Often the people most concerned about others going to hell when they die seem less concerned with the hells on earth right now, while the people most concerned with the hells on earth right now seem the least concerned about hell after death.

When talking about heaven, Bell doesn’t outrightly say that non-Christians can end up there, but he does bring up some “good questions”:

Martin Luther one of the leaders of the Protestant Reformation, wrote to Hands von Rechenberg in 1522 about the possibility that people could turn to God after death, asking: “Who would doubt God’s ability to do that?”

Again, a good question.

Bell is foraying into some of the most contentious issues of the Christian church without even having a central thesis. A cynic might suggest Bell took such a soft approach to protect after his career (it didn’t work if so), but I think he just had an understanding of how to make people think.

He doesn’t say there is one “right” and one “wrong”. There is no executive summary you can reject before cracking into his words. He poses questions. People can summarily reject theses, but they typically have to consider questions.

I think Bell’s work appeals to me so much because I dislike dogma. I have trouble interacting with people who can’t stand to hold two competing ideas in their head at one time. The en vogue thing today seems to be only associating with people who agree with you, and then dog piling anyone who doesn’t toe the party line. My sanity is grounded in knowing that all of my views are my own, and that many of my specific opinions are “works in progress.” I have core values and beliefs, but I can be moved by facts.

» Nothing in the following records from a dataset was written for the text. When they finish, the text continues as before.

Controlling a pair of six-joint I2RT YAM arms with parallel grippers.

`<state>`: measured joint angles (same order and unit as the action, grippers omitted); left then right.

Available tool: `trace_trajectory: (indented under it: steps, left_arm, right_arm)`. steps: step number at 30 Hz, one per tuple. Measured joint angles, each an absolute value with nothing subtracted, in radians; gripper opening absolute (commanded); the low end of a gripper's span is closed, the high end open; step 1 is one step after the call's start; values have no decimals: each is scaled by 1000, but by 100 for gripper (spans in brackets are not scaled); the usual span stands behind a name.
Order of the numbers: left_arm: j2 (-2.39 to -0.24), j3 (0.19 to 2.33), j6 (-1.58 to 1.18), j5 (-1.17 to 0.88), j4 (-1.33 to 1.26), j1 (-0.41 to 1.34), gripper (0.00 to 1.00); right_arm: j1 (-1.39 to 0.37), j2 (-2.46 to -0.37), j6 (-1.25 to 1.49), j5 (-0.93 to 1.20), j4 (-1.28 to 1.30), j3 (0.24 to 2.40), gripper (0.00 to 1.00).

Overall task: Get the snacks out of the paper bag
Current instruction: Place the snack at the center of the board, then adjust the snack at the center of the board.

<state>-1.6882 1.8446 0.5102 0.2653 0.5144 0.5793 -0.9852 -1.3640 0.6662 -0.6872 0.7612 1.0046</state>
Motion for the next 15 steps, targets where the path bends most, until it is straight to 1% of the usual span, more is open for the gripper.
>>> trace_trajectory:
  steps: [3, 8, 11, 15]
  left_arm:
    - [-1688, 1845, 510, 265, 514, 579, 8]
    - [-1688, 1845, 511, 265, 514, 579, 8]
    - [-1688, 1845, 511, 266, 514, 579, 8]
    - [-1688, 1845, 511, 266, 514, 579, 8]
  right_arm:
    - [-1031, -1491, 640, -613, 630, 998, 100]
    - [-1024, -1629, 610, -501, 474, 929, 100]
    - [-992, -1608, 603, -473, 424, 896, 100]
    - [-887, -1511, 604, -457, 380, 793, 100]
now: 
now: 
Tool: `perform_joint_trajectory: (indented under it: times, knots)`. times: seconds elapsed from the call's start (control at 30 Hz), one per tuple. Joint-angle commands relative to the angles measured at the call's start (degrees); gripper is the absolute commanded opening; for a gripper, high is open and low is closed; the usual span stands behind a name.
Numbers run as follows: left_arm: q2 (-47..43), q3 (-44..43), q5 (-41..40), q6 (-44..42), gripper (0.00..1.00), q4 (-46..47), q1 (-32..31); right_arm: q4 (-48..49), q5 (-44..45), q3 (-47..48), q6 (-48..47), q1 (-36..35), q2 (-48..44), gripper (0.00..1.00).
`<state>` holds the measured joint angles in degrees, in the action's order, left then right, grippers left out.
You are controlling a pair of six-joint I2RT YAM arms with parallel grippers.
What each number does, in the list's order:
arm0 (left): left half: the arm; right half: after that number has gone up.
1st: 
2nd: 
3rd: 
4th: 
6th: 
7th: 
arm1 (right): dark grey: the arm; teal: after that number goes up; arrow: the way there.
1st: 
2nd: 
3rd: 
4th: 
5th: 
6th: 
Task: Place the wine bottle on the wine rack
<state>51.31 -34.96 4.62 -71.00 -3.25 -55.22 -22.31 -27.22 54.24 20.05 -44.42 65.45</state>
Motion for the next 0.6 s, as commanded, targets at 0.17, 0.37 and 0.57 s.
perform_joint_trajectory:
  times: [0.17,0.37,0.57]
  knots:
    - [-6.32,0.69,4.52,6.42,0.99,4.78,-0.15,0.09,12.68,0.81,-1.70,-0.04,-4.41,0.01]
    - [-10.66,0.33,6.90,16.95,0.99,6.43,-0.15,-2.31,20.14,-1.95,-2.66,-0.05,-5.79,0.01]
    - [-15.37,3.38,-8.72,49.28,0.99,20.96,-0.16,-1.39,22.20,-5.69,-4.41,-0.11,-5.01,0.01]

I like being a contrarian. I think it’s a part of my war against echo chambers. The problem with echoes is that when left to their own devices, they tend to get louder and less distinguishable over time. I take pride in being the lone dissenting voice in any room I am in. Most of my friends think it’s because I’m obsessed with arguing, but really I just find passionate discussion more illuminating than a chorus of nodding and snapping. When I am with my liberal social justice friends, I like talking about the importance of broad free speech and the role of individualism. When I am with my conservative friends I want to discuss the power that identity has in defining our respective opportunities, and the importance of building an America where not everything has a price tag.

I don’t subscribe to cults of personality or witch hunts — even when there are actual witches. I believe society is better off when we have open discussions free from the fear of being labeled a bigot because you used the wrong word or didn’t phrase something quite right. I think it would be a rare case when you could judge someone a bigot after one conversation anyway.

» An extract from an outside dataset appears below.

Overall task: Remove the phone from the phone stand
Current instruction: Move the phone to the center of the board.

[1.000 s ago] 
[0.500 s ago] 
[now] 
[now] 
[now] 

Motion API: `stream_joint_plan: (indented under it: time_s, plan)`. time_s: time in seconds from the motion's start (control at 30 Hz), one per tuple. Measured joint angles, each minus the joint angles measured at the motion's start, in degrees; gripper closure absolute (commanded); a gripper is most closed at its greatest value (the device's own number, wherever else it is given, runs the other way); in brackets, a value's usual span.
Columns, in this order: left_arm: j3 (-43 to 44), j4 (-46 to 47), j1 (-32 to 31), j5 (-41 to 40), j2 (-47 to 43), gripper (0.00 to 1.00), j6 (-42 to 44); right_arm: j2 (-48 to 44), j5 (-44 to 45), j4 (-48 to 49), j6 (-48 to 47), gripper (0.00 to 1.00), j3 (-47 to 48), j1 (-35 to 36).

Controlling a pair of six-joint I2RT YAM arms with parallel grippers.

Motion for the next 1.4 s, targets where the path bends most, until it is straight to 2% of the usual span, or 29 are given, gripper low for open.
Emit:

I trust legal courts, with all their flaws, far more than the court of “what’s trending today?” I believe our system of free speech is far better than social censorship at weeding out offensive and stupid views from the public discourse. I like being challenged. I rarely feel threatened by ideas that oppose mine. And the more ridiculous and outrageous the idea is, the less I feel threatened by it.

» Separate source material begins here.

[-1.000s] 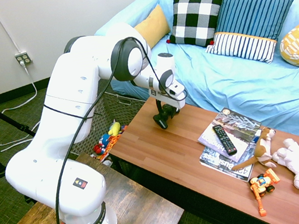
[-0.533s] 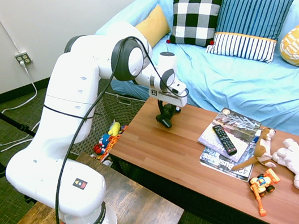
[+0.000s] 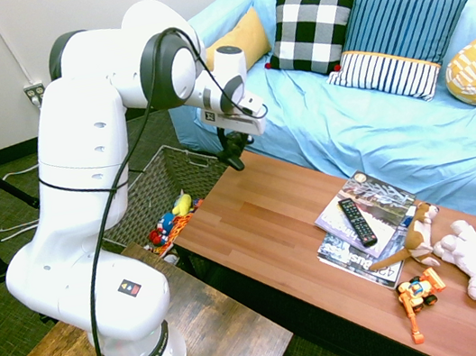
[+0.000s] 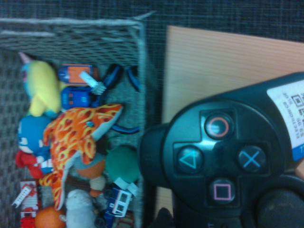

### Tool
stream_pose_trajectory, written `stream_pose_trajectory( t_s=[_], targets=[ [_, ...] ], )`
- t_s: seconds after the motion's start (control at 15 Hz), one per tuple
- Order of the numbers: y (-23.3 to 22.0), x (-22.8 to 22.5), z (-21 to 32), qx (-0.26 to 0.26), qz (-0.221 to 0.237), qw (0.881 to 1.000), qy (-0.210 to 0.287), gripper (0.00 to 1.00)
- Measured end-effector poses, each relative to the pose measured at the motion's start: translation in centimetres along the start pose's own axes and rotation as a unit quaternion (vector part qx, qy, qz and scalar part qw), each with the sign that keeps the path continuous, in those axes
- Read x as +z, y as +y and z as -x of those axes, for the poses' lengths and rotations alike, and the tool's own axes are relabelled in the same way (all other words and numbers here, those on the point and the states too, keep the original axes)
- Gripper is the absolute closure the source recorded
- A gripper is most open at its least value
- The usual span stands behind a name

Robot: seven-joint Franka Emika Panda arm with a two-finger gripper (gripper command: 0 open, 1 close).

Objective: Put the gamepad in the basket

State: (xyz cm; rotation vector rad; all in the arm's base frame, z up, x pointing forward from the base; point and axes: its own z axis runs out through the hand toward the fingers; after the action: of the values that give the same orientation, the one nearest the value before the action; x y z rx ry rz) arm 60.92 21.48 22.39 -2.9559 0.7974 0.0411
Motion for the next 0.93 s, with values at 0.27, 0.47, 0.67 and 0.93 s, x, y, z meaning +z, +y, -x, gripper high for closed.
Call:
stream_pose_trajectory(
  t_s=[0.27,0.47,0.67,0.93],
  targets=[
    [-6.8,2.2,7.7,-0.042,0.021,0.999,0.002,1.0],
    [-8.4,6.7,8.5,-0.044,0.034,0.998,-0.034,1.0],
    [-9.8,11.9,9.9,-0.053,0.059,0.994,-0.078,1.0],
    [-12.7,16.6,11.9,-0.073,0.093,0.986,-0.116,1.0]
  ],
)
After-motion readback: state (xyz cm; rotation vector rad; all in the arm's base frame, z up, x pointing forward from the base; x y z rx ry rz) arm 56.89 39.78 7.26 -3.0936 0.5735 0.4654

I’m a pretty bad Christian today. I don’t go to church nearly as often as I should, and I am far too prideful and materialistic. However, I suspect whispers of my faith reverberate through how I process the world. My goal is to find compassion for everyone. I choose to believe that the world is mostly filled with good people who are trying to find their way. I try to condemn conservatively, and try to empathize liberally. I hold my core values close, but believe I can learn even from views I despise. I reserve my highest disdain for those on all sides who hold their views without humility, and who refuse to consider compassion for their opposites.

And you might think I’m totally wrong, but hey, I’ll listen to that argument.